*INSTRUCTIONS FOR THE TASK*:
Nothing in the data should be altered when it is repeated in full.
⟨
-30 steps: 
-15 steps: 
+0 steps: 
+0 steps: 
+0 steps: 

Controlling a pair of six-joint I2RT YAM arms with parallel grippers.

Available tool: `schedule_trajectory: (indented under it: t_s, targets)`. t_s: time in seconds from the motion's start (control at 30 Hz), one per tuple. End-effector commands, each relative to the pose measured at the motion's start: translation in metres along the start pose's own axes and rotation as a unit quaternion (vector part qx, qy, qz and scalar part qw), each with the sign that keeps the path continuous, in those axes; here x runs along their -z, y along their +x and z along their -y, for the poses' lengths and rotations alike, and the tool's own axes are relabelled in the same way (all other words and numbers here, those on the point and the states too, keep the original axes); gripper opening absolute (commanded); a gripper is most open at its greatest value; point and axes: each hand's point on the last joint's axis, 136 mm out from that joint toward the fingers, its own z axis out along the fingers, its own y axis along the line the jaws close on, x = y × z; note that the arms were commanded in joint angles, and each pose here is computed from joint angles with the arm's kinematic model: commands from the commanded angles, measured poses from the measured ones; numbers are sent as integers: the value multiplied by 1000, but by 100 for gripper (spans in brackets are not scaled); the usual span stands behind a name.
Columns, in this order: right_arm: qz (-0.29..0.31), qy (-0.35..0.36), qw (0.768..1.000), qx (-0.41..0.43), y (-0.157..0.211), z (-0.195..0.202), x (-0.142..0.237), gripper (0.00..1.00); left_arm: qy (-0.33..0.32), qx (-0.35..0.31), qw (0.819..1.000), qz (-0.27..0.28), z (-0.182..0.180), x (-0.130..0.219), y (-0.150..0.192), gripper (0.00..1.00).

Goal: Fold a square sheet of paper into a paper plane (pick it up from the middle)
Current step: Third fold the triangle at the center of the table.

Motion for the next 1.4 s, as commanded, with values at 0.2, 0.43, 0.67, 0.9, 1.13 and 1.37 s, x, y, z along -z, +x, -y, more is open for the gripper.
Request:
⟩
*SOLUTION TO THIS PROBLEM*:
-30 steps: 
-15 steps: 
+0 steps: 
+0 steps: 
+0 steps: 

Controlling a pair of six-joint I2RT YAM arms with parallel grippers.

Available tool: `schedule_trajectory: (indented under it: t_s, targets)`. t_s: time in seconds from the motion's start (control at 30 Hz), one per tuple. End-effector commands, each relative to the pose measured at the motion's start: translation in metres along the start pose's own axes and rotation as a unit quaternion (vector part qx, qy, qz and scalar part qw), each with the sign that keeps the path continuous, in those axes; here x runs along their -z, y along their +x and z along their -y, for the poses' lengths and rotations alike, and the tool's own axes are relabelled in the same way (all other words and numbers here, those on the point and the states too, keep the original axes); gripper opening absolute (commanded); a gripper is most open at its greatest value; point and axes: each hand's point on the last joint's axis, 136 mm out from that joint toward the fingers, its own z axis out along the fingers, its own y axis along the line the jaws close on, x = y × z; note that the arms were commanded in joint angles, and each pose here is computed from joint angles with the arm's kinematic model: commands from the commanded angles, measured poses from the measured ones; numbers are sent as integers: the value multiplied by 1000, but by 100 for gripper (spans in brackets are not scaled); the usual span stands behind a name.
Columns, in this order: right_arm: qz (-0.29..0.31), qy (-0.35..0.36), qw (0.768..1.000), qx (-0.41..0.43), y (-0.157..0.211), z (-0.195..0.202), x (-0.142..0.237), gripper (0.00..1.00); left_arm: qy (-0.33..0.32), qx (-0.35..0.31), qw (0.819..1.000), qz (-0.27..0.28), z (-0.182..0.180), x (-0.130..0.219), y (-0.150..0.192), gripper (0.00..1.00).

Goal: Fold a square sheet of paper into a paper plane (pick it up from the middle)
Current step: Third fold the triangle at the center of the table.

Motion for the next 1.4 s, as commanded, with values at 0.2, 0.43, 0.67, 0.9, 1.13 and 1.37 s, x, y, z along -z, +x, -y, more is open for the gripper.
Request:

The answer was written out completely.